• [PROMPT]
Pictures do not belong in the copy; print every entry exactly as it stands.

• [GIVEN ENTRIES]
......
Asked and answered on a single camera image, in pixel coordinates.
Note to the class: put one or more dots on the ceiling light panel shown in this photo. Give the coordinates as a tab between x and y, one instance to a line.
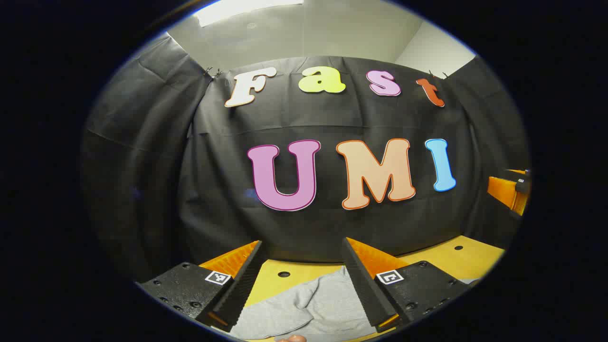
237	9

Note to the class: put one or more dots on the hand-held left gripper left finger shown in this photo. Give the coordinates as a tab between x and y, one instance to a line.
242	289

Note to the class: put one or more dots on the grey zip-neck sweatshirt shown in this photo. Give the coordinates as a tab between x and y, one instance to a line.
323	304

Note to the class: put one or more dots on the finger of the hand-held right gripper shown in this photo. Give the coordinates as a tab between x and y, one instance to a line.
503	190

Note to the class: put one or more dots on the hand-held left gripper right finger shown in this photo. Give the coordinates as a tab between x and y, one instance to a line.
365	289

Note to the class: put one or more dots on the black backdrop cloth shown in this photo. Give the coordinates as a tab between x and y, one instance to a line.
332	118
......
• [TASK ANSWER]
Asked and answered on a single camera image, in pixel coordinates.
Note to the class: put one or more dots on the ceiling light panel shown in this photo. Give the coordinates as a tab between x and y, one instance to a line.
237	9

Note to the class: put one or more dots on the hand-held left gripper left finger shown in this photo. Give the coordinates as a tab between x and y, one instance to a line.
242	289

Note to the class: put one or more dots on the grey zip-neck sweatshirt shown in this photo. Give the coordinates as a tab between x and y, one instance to a line.
323	304

Note to the class: put one or more dots on the finger of the hand-held right gripper shown in this photo. Give the coordinates as a tab between x and y, one instance to a line.
503	190

Note to the class: put one or more dots on the hand-held left gripper right finger shown in this photo. Give the coordinates as a tab between x and y, one instance to a line.
365	289

Note to the class: put one or more dots on the black backdrop cloth shown in this photo. Give the coordinates as a tab between x and y, one instance to a line.
332	118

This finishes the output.